食べる時には、これがローマ帝国で食べられたウェディングケーキなのか?などと想像しながら味わって下さい!
材料:1本分
アニスシード 小さじ1 バター 100g 砂糖 90g 小麦粉 100g 卵 2個 ベーキングパウダー 2.5g |
(1)小麦粉、ベーキングパウダーをふるいにかけておく
(2)バターを常温に戻してボウルに入れ、砂糖を加えながら良く混ぜる
(3)玉子を常温に戻してから溶き、ボウルに加えながら良く混ぜる
(4)1の小麦粉とベーキングパウダーを加えて、しっとりするまで良く混ぜる
(5)オーブンを170℃に予熱する
(6)パウンドケーキ型にクッキングシートを敷き、生地を流しこむ
(7)オーブンで約40分焼く。

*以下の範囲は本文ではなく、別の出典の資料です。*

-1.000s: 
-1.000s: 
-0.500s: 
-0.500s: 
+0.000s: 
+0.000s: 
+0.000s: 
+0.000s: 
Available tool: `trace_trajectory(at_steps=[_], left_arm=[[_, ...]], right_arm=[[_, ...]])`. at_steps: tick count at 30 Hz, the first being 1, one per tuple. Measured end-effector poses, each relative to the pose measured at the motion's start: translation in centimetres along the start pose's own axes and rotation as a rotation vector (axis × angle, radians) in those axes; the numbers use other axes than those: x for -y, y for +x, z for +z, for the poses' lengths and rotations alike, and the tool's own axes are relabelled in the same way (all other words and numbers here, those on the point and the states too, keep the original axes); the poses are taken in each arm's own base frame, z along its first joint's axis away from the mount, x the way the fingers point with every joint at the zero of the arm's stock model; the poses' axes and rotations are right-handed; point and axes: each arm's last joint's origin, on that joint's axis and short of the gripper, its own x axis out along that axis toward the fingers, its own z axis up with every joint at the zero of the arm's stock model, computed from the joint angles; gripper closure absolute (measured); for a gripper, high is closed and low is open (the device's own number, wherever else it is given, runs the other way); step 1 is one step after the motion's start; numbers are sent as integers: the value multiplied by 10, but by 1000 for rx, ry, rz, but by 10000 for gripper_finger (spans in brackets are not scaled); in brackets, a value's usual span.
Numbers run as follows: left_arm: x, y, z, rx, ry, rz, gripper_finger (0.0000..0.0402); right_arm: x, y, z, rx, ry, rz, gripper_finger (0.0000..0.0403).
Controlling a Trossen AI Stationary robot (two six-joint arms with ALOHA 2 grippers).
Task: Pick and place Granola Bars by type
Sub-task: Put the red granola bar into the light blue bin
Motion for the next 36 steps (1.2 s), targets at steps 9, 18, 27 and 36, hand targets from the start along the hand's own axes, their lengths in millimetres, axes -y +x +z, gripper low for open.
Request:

表面が焦げないように必要であればアルミホイルで覆う
(8)串で刺して、生地がつかなければ完成!
5-3.豚肉のスパイス焼き煮リンゴ添え
アニスが持つ甘い香りを活かして、煮リンゴを使った肉料理をご紹介します。
煮リンゴの甘味とアニスの香りが相まって食欲をそそられるレシピです。
材料:2人分
アニスシード 適量 豚肉ステーキ用 150g×2枚 塩コショウ 適量 オリーブオイル 大さじ1 玉ねぎ 1/2個 バター 10g ニンニク 1片 リンゴ 1/2個 砂糖 大さじ1 水 100g オレンジジュース 50ml 赤ワインビネガー 小さじ1 |
(1)小鍋にリンゴ、砂糖、水を入れ、中火で10分煮る
(2)弱火にしてさらに5分加熱して皿に取って冷ます
(3)豚肉の両面にアニスシードをまぶし、しっかりと塩コショウして30分置く
(4)フライパンにオリーブオイルを熱し、豚肉の両面を強火でしっかり焼く
(5)弱火にして豚肉に火が通るまで焼く
(6)玉ねぎを荒く切り、ニンニクをみじん切りにする
(7)鍋にバターを熱し、玉ねぎ、にんにくをさっと炒める
(8)リンゴを加えてリンゴに焼き目がつくまで焼く
(9)オレンジジュースを加えて、中火で1分加熱する
(10)豚肉と玉ねぎリンゴをフライパン、鍋からいったん取り出す
(11)鍋に残ったスープをフライパンに入れ、赤ワインビネガーを加えて煮詰める
(12)フライパンに豚肉、玉ねぎ、リンゴを入れ軽く混ぜ合わせたら完成!
★レシピの裏ワザ★豚肉にアニスをまぶしたレシピですが、もちろん他のスパイスやハーブを使っても構いません。また豚肉ではなく鶏肉でも美味しく食べることができます。煮リンゴが面倒な場合は、フルーツの缶詰を使うという奥の手もあります。